──────── Stored data

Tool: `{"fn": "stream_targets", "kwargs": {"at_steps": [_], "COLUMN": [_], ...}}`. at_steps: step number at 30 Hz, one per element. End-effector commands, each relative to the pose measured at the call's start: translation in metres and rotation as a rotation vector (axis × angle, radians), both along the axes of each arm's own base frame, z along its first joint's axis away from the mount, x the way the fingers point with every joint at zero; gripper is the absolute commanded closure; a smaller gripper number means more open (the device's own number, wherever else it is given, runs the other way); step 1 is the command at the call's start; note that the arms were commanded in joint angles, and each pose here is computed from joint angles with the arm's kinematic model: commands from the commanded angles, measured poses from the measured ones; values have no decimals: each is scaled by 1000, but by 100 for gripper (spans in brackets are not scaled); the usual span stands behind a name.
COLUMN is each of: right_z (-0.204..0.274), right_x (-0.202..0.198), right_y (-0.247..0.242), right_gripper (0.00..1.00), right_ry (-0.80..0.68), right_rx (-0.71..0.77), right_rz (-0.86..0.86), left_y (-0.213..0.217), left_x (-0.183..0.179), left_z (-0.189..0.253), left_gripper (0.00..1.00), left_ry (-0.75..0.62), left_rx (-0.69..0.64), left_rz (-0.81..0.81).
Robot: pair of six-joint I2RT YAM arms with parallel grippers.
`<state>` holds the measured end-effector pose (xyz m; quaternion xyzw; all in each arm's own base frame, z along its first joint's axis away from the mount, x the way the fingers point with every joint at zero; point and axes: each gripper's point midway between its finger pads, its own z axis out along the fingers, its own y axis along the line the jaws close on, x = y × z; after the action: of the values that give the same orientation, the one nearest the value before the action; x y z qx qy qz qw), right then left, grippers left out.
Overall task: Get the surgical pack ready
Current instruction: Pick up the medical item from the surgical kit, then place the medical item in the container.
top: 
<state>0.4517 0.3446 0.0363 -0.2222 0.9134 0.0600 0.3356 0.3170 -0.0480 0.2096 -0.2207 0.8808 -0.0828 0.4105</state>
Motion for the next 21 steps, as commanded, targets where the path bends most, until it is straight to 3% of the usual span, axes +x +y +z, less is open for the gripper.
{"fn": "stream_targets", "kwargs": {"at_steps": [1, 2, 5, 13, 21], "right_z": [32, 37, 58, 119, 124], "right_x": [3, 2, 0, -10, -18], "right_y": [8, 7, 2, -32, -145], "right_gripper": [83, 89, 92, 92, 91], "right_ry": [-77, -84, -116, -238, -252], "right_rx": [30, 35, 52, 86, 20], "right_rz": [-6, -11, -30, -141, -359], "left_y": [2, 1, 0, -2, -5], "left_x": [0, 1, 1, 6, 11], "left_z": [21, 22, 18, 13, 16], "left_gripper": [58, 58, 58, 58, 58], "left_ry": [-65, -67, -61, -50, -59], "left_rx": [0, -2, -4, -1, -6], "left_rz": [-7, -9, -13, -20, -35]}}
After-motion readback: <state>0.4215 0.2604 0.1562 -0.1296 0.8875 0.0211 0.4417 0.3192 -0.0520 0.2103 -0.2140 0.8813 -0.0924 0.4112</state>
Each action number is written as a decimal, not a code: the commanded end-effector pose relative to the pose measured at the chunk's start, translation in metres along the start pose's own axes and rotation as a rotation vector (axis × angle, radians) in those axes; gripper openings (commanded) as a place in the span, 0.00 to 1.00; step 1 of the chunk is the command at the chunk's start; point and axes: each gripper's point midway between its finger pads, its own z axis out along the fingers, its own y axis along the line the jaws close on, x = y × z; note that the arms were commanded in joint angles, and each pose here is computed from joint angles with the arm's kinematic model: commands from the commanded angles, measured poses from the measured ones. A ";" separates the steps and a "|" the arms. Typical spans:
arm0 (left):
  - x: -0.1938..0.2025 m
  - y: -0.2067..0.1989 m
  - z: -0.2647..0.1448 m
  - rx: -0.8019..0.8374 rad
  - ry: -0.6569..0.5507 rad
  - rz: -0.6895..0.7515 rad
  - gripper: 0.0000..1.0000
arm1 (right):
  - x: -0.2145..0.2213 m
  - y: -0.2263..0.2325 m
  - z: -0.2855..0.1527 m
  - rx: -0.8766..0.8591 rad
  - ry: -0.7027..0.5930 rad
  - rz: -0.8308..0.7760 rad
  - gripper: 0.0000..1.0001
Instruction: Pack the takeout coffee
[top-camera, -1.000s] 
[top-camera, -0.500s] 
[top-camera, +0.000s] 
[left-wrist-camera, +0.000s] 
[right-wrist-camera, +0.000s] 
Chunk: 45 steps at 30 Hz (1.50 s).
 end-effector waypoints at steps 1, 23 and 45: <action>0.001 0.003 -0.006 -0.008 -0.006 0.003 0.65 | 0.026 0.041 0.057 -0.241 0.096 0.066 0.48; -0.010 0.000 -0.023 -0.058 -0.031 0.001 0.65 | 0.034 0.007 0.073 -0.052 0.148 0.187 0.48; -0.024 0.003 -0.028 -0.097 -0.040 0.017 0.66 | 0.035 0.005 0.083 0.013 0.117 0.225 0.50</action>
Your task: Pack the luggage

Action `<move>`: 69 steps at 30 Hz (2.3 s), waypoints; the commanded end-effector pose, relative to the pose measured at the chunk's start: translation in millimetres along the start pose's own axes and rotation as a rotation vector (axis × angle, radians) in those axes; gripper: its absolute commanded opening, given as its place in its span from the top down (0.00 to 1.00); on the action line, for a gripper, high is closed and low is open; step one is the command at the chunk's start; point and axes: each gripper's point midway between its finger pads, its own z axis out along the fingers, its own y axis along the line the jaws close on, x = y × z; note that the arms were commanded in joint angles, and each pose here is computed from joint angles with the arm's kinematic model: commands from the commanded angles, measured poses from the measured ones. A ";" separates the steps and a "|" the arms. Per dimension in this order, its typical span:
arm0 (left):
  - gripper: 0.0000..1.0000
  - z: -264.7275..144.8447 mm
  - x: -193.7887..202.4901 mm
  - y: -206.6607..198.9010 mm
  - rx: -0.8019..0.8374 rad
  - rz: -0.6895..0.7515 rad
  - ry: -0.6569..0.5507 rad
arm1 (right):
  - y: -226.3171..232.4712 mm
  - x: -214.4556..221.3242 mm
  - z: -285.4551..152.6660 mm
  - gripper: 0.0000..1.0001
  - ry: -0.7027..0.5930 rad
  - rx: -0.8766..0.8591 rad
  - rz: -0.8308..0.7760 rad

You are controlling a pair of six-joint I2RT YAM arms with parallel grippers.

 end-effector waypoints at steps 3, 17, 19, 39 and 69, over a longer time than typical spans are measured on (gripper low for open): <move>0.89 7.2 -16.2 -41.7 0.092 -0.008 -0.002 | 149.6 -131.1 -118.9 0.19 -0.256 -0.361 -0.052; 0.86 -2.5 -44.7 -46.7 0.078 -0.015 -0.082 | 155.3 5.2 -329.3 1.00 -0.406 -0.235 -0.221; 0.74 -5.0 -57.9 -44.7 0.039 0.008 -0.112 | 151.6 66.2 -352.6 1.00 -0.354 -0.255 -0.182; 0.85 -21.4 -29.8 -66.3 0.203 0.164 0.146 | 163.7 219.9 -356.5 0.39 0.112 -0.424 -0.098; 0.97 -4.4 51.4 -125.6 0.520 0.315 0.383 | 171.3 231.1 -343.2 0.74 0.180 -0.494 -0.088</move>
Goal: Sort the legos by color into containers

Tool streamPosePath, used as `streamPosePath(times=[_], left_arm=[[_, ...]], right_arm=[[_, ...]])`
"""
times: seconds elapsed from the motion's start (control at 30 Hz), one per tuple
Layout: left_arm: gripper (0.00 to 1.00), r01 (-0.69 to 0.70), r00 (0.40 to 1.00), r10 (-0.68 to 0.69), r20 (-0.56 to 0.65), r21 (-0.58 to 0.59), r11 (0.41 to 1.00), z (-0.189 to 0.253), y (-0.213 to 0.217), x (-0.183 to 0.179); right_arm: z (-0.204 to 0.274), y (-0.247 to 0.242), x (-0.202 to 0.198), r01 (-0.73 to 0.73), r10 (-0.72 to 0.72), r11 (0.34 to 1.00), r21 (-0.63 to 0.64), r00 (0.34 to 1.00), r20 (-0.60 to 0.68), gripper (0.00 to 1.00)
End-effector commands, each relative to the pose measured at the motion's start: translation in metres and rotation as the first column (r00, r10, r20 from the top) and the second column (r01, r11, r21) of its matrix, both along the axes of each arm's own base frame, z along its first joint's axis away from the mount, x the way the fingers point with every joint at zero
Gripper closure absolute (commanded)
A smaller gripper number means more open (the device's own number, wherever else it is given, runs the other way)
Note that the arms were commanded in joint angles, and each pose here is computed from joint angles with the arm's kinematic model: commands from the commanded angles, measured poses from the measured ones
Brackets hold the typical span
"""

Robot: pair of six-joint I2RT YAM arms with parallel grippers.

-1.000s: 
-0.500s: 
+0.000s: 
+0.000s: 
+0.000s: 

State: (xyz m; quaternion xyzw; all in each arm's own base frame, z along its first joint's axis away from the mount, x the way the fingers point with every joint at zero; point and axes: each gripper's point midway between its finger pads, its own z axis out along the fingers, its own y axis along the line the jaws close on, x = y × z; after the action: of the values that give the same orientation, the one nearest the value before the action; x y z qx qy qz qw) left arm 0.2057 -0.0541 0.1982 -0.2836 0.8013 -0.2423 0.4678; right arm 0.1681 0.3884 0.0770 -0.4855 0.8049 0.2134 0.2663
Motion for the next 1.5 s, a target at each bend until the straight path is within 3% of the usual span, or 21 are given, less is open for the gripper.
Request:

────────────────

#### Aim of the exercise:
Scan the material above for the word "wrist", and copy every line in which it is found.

#### Expected answer:
[left-wrist-camera, +0.000s] 
[right-wrist-camera, +0.000s] 

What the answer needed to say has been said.